Known as the Hanging Block, it was never used as the Murder (Abolition of Death Penalty) Act 1965 abolished capital punishment for the crime of murder.
It was subsequently used as offices and a training facility until its demolition in 2006.
The executioner’s tale
William Calcraft was one of Britain’s most prolific executioners – carrying out 450 executions in his 45-year career.
Born near Chelmsford in 1800, he was a cobbler by trade and initially recruited to flog juvenile offenders held in Newgate Prison in London.
While selling meat pies on streets around the prison, Calcraft met the City of London’s hangman, John Foxton.
After Foxton’s death in 1829 the government appointed Calcraft the official Executioner for the City of London and Middlesex.
Thereafter, his services were in great demand across the country.
However, some considered him incompetent and inhumane, due to his controversial use of the “short-drop” hanging technique in which the condemned person was slowly strangled to death; it took several minutes for the condemned to die.
He would sometimes pull theatrically on legs or climb on shoulders in an effort to break a victim’s neck and hasten death.
Critics said Calcraft used these methods partly to entertain the crowds, sometimes numbering 30,000 spectators or more.
In 1868 he carried out the last public and first private executions.
Reporting on Calcraft’s visit to Dundee to perform an execution there on May 1 1873, The Times observed that “if their visitor had been a royal personage, or an eminent statesman he could hardly have been treated with greater consideration”.
The newspaper further reported that Calcraft arrived by train with only one piece of hand luggage, a carpet bag containing “a new rope, a white cap, and some pinioning straps”.

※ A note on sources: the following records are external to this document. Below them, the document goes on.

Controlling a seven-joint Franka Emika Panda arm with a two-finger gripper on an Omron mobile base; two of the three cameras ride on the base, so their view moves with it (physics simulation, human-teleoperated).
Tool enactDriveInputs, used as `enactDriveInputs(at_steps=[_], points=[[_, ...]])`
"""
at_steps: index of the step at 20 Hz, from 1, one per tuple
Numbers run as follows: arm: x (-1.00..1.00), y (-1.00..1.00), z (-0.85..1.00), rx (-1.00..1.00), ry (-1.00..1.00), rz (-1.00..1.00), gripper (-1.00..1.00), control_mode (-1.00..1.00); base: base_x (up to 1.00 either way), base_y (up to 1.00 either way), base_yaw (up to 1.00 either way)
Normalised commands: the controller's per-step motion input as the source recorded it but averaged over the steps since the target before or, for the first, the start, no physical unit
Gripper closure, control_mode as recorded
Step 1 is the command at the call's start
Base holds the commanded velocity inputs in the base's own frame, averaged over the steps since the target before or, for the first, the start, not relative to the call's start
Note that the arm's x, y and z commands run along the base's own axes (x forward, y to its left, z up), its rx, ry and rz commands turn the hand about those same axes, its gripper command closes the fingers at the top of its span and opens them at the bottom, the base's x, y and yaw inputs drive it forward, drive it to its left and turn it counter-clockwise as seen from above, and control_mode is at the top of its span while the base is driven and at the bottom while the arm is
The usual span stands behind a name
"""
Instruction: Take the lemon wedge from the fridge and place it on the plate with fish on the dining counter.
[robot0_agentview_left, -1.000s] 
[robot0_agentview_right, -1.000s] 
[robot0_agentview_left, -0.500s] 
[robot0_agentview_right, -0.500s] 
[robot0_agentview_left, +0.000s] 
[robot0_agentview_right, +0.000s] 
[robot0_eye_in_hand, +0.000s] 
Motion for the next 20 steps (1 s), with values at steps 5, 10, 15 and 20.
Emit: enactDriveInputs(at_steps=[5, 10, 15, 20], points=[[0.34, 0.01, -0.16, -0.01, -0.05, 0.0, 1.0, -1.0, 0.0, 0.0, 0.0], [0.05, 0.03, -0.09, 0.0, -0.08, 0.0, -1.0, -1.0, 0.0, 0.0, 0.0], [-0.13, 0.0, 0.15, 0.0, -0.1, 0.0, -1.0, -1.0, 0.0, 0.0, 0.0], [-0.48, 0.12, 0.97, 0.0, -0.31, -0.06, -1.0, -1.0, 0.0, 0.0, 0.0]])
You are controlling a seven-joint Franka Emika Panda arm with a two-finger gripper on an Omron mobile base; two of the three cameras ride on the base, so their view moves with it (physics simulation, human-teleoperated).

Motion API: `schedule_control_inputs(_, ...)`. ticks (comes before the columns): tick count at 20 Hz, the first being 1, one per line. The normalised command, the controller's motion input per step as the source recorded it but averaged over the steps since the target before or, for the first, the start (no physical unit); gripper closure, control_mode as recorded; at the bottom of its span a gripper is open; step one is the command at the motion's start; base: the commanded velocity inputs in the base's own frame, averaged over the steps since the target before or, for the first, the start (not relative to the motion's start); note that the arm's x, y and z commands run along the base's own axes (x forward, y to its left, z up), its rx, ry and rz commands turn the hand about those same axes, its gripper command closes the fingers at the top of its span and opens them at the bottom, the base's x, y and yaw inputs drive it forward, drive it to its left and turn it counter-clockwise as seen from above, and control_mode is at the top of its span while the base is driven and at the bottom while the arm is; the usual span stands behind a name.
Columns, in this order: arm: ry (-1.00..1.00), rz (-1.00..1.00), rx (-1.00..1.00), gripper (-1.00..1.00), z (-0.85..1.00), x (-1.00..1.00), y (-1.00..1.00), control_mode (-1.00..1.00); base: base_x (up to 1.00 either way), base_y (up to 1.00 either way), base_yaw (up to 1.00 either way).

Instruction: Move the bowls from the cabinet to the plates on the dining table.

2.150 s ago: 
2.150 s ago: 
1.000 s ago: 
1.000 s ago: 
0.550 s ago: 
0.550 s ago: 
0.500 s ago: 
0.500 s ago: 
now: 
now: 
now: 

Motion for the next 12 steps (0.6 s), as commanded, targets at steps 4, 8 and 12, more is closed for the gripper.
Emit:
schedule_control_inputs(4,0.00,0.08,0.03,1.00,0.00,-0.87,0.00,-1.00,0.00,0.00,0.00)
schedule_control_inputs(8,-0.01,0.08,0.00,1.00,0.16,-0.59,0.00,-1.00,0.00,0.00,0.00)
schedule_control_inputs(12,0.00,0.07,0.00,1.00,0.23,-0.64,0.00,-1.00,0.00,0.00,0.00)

Calcraft left the city without performing any executions – the prisoner, Thomas Scobbie, a murderer from Kingennie who had been condemned to death, was given a reprieve and taken from Dundee Prison to Paisley Jail before word had reached Calcraft.
Red Head Tragedy
Ship’s mate Andrew Brown was sent to the gallows for the axe murder of John Greig while at sea in 1865.
The killing was dubbed the “Red Head Tragedy” after the headland near Arbroath from which the schooner Nymph could be seen when Brown took an axe to his sleeping captain.
Sent to Montrose for the execution, Calcraft arrived to see a large crowd assembled with correspondents noting 2,000 people of the “lowest orders”.
When he was driven to the Eagle Inn in Montrose ahead of the Brown execution, a Courier reporter at the time commented: “Although he is still remarkably healthy, and possesses as firm a nerve as ever, yet age is beginning to tell on him, and his appearance now is very much different from what it was several years ago.”
Brown’s was the third-last public execution in Scotland.
Perth’s Joseph Bell was executed later in the same year, on May 22, having been found guilty of murder.
Two years later Robert Smith was hanged at Dumfries after his conviction for the murder of nine-year-old Thomasina Scott.
Public hangings in Scotland
Some 273 people were publicly hanged in Scotland between 1800 and 1868, comprising 259 men and 14 women.
A further 207 were sentenced to death but reprieved.
Nine people were hanged over stouthrief – a form of robbery taking place in a dwelling.
Three were sent to the gallows for the crime of hamesucken, the seeking out of a person and entering their dwelling with the intention of assaulting them.
After the decision to hold executions behind closed doors in 1868, at least 39 men and three women received the death sentence for murder up to 1899.
Of these, 16 men and one woman were subsequently hanged.
The last man hanged in public in Scotland was Henry John Burnett. He was executed on August 15 1963 at Craiginches Prison in Aberdeen.
It was the only execution within Craiginches.